Keywords: Aegilops tauschii, Triticum aestivum, microRNA, D genome, drought, next generation sequencing
Introduction
Aegilops tauschii (goat grass) is the D genome progenitor of hexaploid bread wheat. About 8,000 years ago, its spontaneous hybridization with the cultivated allotetraploid Triticum turgidum in the Fertile Crescent resulted in an allohexaploid, currently known as Triticum aestivum (bread wheat; Brenchley et al., 2012). Bread wheat, being the major staple food in the world, occupies 17% of all the cultivated land and meets nearly 20% of the human dietary energy supply (Lucas and Budak, 2012). Since biotic and abiotic stresses such as drought, are limiting factors to wheat yield and quality, much effort has been put on elucidating the molecular background of stress responses (Ergen and Budak, 2009; Xin et al., 2010; Lucas et al., 2011, 2012; Brenchley et al., 2012; Kuzuoglu-Ozturk et al., 2012; Budak et al., 2014). The allohexaploid nature of its genome challenges genetics and genomics research on bread wheat. Fortunately, the genome sequencing of its A and D genome progenitors, Triticum urartu and A. tauschii, has delivered important insight into wheat genome structure, organization and evolution, and provided a valuable resource for the wheat community, both for further genomics research and improvement (Jia et al., 2013; Ling et al., 2013).

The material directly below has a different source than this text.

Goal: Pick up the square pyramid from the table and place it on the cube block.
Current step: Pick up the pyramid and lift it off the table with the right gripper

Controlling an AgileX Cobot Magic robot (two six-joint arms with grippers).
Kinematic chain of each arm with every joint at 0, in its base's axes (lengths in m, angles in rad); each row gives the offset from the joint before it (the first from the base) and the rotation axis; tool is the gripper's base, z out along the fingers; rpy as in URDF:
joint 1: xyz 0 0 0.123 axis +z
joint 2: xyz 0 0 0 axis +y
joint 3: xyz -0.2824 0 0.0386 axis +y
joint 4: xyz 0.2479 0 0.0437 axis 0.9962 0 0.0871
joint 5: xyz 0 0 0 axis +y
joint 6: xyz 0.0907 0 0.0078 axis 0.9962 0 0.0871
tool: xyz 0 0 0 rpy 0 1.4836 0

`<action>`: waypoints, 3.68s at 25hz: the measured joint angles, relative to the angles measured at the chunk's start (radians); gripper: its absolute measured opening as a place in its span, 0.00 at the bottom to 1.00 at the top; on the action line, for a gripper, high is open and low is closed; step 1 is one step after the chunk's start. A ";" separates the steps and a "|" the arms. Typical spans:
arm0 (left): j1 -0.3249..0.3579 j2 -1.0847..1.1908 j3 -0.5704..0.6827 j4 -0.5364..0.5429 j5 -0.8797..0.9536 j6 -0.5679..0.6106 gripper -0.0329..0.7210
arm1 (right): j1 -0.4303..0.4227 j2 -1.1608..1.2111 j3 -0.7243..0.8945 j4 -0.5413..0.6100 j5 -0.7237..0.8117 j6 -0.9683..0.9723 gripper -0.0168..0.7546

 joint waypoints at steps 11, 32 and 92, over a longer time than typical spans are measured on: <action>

MicroRNAs, or miRNAs, are small, non-coding RNAs that aid in post-transcriptional gene regulation with essential roles in key biological pathways (Budak and Akpinar, 2015). They regulate their own biogenesis and are involved in various processes such as development, differentiation, response to stress, genome maintenance, and integrity (Mallory and Vaucheret, 2006; Wilusz et al., 2009; Lucas and Budak, 2012; Kurtoglu et al., 2013; Akpinar et al., 2015a; Budak et al., 2015c). It has been a decade since the discovery of the first plant miRNA by Llave et al. (2002). By this time, identification and characterization of several small RNAs including miRNAs from various species have unlocked the miRNA contents of plants, thereby improving our understanding of the regulation of key biological processes (Kawaji and Hayashizaki, 2008; Yao and Sun, 2012; Budak et al., 2014, 2015a; Budak and Akpinar, 2015; Alptekin and Budak, 2016). In terms of wheat species, most research groups have initially focused on the identification of bread wheat miRNAs, and the miRNA catalogs of wild wheat species or wheat relatives have just begun to be explored. In general, miRNA identification studies follow either one or a combination of two main strategies: experimental and computational identification (Yao et al., 2007; Kantar et al., 2011b). Experimental approach adopting sequencing of small RNA libraries resulted in the identification of several wheat miRNAs, including Aegilops miRNAs (Yao et al., 2007; Wei et al., 2009; Xin et al., 2010; Kenan-Eichler et al., 2011; Gupta et al., 2012; Tang et al., 2012; Jia et al., 2013; Li et al., 2013). Additionally, computationally identified Aegilops miRNAs were also reported from a relatively limited pool of genomic sequences (Dryanova et al., 2008). In contrast, several advanced in silico miRNA identification studies were undertaken for T. aestivum (Dryanova et al., 2008; Yin and Shen, 2010; Schreiber et al., 2011; Pandey et al., 2013), including those that has been performed at the subgenomic level, focusing on 1AL, 4A, 5A, and 5D chromosomes (Vitulo et al., 2011; Kantar et al., 2012; Lucas and Budak, 2012; Kurtoglu et al., 2013).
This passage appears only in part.